In addition, it would be nice to know the number of contributors and get a sense of how active the project is. It can be a proxy to the latest commit date on the main branch.
I did a quick review of the different forges a while ago and GitHub seemed to expose the most metadata at the organisation level, which eases a lot the retrieval.
In addition, it would be nice to know the number of contributors
Good idea! I added it to the list.
get a sense of how active the project is. It can be a proxy to the latest commit date on the main branch.
There's developmentStatus, but I highly doubt many project define it. (I've seen it as a badge on some GitHub repos, but it's rare). Using "dateModified" seems like a good idea indeed.

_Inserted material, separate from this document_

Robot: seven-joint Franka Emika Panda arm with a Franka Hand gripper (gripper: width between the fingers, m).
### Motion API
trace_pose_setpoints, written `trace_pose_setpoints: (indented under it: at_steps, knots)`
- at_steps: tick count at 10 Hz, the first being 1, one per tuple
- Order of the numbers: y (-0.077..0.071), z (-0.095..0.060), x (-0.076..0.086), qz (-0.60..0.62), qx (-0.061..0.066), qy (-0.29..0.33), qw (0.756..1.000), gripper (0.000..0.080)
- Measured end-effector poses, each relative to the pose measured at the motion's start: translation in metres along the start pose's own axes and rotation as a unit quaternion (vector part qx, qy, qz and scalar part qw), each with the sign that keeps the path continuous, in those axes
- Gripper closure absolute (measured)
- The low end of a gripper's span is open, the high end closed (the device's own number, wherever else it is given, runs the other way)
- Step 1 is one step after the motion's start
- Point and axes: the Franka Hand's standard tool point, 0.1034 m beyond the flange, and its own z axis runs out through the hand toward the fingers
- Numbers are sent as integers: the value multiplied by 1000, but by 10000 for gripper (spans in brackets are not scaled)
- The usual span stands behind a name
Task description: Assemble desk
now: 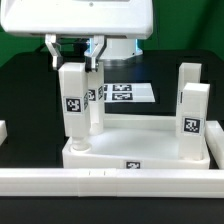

Actually we can get the "dateModified" based on data already in the SWH archive, because on each visit of a repo we take a snapshot of the repo and hash it; so it's just a matter of listing the visits and finding the last change to this hash. But it's rather coarse-grained, we take a snapshot of each repo every one or two years.
I think that we should fetch all metadata found in its raw form (keep in xml if xml, etc.)
Apply translation techniques with CodeMeta to while identifying relevant metadata we want to keep in a translated format.
so no need to discriminate and choose what to fetch.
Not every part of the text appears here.